19A051 The Plastic Non-Problem by Jim Davies, 12/17/2019    

 

Last month PBS spent a truckload of money stolen from taxpayers to convince everyone that there's a huge and growing "plastics problem." There isn't.

Plastic products have had an enormously beneficial effect on living standards, all during that last hundred years. My earliest memories of it are of a telephone (any color, if it was black) made of Bakelite, and of a movie, The Man in the White Suit to which I was taken to in my extreme youth, which portrayed the evils of nylon. Right, that's the stuff about which ladies of the '40s went gaga, in the hope of acquiring stockings made of it - for they knew far better than the Luddite movie producer. Today there is a vast number of products using one form or another of plastic, often as containers for liquids that are much lighter than glass, and so cost less (in dollars and diesel) to transport to your local, friendly supermarket.

Being by design insoluble, plastic doesn't easily degrade when thrown away, and that's what got PBS in a tizzy. It fits the Establishment's ideal, of forcing us to change our behavior so as to give them a nice rush of power. In particular some gets thrown into the ocean, and currents eventually swirl it into ugly patches of floating garbage, which in turn does horrid things to fish. That's a problem.

But notice at once: it's a problem of disposal, not of plastic.

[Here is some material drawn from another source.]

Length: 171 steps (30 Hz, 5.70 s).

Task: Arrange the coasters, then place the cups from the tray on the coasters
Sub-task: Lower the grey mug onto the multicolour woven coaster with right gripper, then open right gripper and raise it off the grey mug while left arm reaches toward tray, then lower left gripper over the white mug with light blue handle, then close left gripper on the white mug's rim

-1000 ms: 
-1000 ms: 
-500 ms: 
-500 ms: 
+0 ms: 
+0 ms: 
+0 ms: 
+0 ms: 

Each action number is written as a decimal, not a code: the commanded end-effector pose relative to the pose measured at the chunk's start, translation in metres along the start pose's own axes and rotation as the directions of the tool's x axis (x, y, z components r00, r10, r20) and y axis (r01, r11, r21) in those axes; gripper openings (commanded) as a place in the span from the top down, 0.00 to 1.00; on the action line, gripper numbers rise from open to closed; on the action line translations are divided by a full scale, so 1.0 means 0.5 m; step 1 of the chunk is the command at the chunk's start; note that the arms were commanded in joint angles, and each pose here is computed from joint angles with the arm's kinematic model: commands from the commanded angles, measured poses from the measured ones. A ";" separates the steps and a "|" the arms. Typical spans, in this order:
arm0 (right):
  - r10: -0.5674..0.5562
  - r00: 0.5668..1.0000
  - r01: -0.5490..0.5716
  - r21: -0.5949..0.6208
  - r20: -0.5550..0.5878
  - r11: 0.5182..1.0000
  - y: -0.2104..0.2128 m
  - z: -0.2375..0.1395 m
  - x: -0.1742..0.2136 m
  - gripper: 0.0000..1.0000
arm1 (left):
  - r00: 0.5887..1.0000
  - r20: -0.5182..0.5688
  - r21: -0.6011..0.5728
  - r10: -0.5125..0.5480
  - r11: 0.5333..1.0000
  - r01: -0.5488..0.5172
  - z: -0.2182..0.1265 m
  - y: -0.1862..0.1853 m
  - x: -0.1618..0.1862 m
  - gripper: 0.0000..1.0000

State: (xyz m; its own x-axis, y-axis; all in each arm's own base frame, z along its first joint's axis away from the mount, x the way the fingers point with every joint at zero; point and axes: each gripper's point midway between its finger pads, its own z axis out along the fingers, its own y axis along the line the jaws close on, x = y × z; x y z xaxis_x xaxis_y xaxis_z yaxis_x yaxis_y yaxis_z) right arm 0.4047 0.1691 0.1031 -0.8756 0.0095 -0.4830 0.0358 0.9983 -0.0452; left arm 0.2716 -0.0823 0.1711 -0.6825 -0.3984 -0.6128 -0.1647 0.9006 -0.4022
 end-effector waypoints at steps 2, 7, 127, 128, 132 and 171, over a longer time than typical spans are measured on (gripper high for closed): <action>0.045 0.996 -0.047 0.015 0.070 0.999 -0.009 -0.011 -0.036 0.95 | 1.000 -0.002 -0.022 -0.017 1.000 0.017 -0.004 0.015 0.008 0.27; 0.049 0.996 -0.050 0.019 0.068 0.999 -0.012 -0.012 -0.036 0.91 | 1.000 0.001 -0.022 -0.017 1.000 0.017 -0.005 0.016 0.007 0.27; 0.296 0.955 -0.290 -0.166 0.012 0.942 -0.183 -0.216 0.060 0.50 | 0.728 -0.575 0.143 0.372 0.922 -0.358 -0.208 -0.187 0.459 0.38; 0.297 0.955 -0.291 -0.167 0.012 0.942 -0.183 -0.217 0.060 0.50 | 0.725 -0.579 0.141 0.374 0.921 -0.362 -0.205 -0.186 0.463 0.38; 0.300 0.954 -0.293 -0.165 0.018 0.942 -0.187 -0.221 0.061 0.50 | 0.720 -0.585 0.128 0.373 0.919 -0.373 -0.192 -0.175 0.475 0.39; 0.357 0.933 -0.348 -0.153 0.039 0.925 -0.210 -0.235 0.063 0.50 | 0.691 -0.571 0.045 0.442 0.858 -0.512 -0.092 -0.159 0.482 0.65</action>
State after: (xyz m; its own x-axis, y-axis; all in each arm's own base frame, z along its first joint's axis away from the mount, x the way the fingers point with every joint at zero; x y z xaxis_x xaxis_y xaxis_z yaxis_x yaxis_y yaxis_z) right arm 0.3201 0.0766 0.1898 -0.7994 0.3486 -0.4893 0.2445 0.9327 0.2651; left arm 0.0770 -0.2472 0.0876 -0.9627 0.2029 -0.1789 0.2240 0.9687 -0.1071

The blame for it lies not on the products, but on those who externalize their disposal costs by violating someone's property rights (if they toss it to the roadside) or - hello - by tossing it into common property (if thrown into the sea.) It's another aspect of the "tragedy of the commons": using a resource that has no owner, as a dump.

Even so, real, oceanic plastic dumps are not as big a problem as may be claimed. Take Wikipedia's account of them. In the several vortices it says there is a total of 80,000 tonnes of it, much in the form of very small pieces that we might not see but which hurt small fish; and since small fish are eaten by bigger ones that could affect the whole piscine population - as well as causing cruel suffering and death. Wiki continues: "It is estimated that approximately '100 million tons of plastic are generated [globally] each year', and about 10% of that plastic ends up in the oceans." Now, 10% of 100 million is 10 million tons, so that unidentified estimate says that the present total of 80 thousand will rise by 10 million? - annually, 125 times the present total?

No, I don't think so. The scaremongers have their decimal placed much too far to the right. The problem may be non-trivial, but it's nowhere near that bad.

How it will be Fixed

In the coming zero government society this disposal problem (whatever its size) will be swiftly... disposed of by three major changes:

1. Schools will teach property rights instead of the collectivist "we", that alleges that it needs fixing by government laws. They do not work; kids are so bored by schooling that they often do the opposite of what they are told and litter the side of the road - even in "nice" areas. The result in time will be that seafarers (who were all trained at school) will respect the rights of fishermen to their fish, so will not choke or strangle the poor critters with plastic.

2. Oceans will be owned. This is very radical, and does depend on proliferation of ZGS across the world - but I believe that will indeed follow its arrival in the US, quite quickly. An extra decade or three, they will be in place, so governments will no longer exist to assert control over large swaths of sea. Exactly how water will be marked and controlled as private property, the market will discover; but it will be done, for numerous profitable purposes including fishing and mineral extraction. Once ownership is established, the "tragedy of the commons" will vanish, for compensation claims will relentlessly follow any disrespect by ships' captains.

3. Already, chemical firms are working out how to profit from unwanted plastics. Plastic lumber for decking etc has been available for several years with superior properties, and its price may be reduced as demand rises. BASF has developed processes for chemical recycling of plastic; from the referenced article it's not clear whether they are yet profitable, but the science is in place.

The one "fix" that is certainly not needed is the enforcement of yet another bunch of laws. As always, those only makes a problem worse, and it will be solved only when freedom takes its place.